In 1933, in the wake of global unrest and early years of the Great Depression, a Presbyterian Congregation in Pittsburg, Pennsylvania started a new tradition, World Communion Sunday.
World Communion Sunday grew out of the Division of Stewardship at Shadyside [Presbyterian Church]. It was their attempt to bring churches together in a service of Christian unity—in which everyone might receive both inspiration and information, and above all, to know how important the Church of Jesus Christ is, and how each congregation is interconnected one with another.
By the General Assembly of the Presbyterian Church in the US, a predecessor denomination to the PCUSA, in 1936 the tradition had started to catch on with other congregations and became adopted by the PCUS. Finally, in 1940, the predecessor organization to the National Council of Churches adopted the day, and it became widely recognized by many other denominations and in some other countries.

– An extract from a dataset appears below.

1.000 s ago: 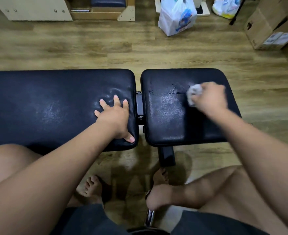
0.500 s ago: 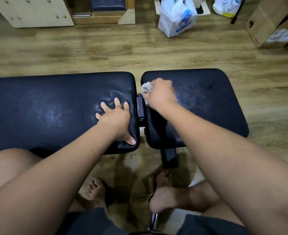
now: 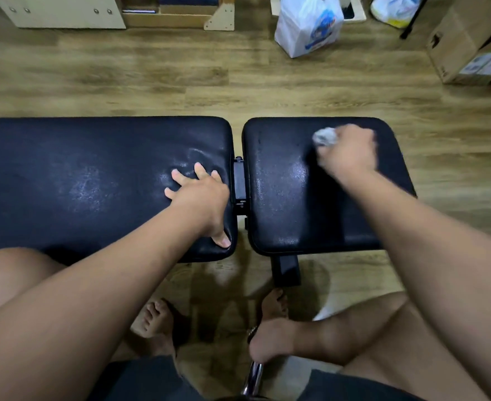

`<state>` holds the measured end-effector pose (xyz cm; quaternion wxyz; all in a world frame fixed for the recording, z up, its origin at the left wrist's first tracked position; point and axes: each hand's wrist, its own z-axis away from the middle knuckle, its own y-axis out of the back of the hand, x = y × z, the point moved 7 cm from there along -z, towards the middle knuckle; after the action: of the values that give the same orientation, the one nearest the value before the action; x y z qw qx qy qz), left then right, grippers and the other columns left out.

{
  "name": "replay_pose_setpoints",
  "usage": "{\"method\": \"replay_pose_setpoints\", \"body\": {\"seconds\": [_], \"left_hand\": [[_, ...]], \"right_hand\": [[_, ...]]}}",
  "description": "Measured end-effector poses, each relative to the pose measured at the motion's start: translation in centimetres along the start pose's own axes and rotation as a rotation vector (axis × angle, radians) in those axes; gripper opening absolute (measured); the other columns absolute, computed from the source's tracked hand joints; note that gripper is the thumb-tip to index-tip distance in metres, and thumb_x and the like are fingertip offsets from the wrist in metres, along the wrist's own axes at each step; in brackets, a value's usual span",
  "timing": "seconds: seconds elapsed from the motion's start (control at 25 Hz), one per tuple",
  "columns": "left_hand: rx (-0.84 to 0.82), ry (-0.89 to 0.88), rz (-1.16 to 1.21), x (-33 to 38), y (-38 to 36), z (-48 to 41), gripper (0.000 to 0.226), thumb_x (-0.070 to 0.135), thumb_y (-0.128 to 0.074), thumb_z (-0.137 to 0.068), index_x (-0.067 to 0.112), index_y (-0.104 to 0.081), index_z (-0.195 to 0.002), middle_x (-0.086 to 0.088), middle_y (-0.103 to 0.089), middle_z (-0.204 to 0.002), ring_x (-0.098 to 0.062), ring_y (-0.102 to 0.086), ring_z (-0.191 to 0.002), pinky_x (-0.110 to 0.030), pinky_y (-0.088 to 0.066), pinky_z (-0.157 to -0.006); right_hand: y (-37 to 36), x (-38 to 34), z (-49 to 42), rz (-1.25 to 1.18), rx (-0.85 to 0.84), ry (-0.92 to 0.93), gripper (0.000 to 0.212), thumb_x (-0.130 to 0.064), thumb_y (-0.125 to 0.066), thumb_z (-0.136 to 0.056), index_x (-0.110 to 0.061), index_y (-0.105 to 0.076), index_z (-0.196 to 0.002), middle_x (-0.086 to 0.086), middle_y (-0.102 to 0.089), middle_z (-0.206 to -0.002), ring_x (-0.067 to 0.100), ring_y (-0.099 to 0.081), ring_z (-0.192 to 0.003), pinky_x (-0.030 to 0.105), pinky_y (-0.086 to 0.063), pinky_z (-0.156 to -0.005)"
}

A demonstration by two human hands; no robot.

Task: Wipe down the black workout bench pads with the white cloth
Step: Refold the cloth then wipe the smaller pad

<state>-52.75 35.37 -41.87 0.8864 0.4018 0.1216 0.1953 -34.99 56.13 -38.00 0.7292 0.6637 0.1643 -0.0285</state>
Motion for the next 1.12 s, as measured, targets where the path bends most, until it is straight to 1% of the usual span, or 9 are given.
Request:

Outside of days like Easter, Pentecost and so on, World Communion Sunday is my favorite because it reminds us of our place within the greater faith. It also reminds us that we are not alone. Sadly, over the past 30 years Christendom has been attacked from within (much like it was in the early 1900’s) with a focus on individualism and autonomy.
We see this in the “non-denominational” movements most pronounced, but we also see it in the independence movement within denominations like ours. In fact, one of the big “advantages” that the proponents of leaving the PCUSA have is that the new denomination will give the congregations more freedom and independence. I won’t get into why this is a flawed reasoning in this letter, and it is, but when I sat in a discussion with other clergy wishing to leave this was a big point.
If there is something that I have learned, it is that the more inwardly-focused people, churches, communities, even countries are, the more isolated they become. Moreover, in the case of churches, often the more independent they are the more they struggle in the long run over issues that effect most congregations. This is seen most where Christianity meets Culture.
When I say this, I am really talking far more than the “hot button” issues that people love to debate. I am hitting on the questions that are more inline with, “why it is so difficult to see congregations grow?” I will give you an insight; 99% of Presbyterian Congregations are asking that one. The sad thing is that often because they don’t work with other congregations, they reach out and try gimmicks or things that, while successful in the short term, have been proven not to work over time.
The truth today, as it was in the 1930’s, is that World Communion Sunday is about recognizing that we are not only part of the global witness of Christ, but we need each other to propagate the message of Christ. Moreover, we need to hold ourselves and other congregations accountable to how we serve and follow Christ.
In the traditional service, we will be including some traditions that come from the Cameroonian community among others, as well as other breads from around the world! In the Gathering we will explore some of the gifts found in the Spanish-speaking communities. And in both services we will be collecting for the peacemaking offering, an expression of how we are called to care for each other both within and without the church to bring peace and heaven on earth.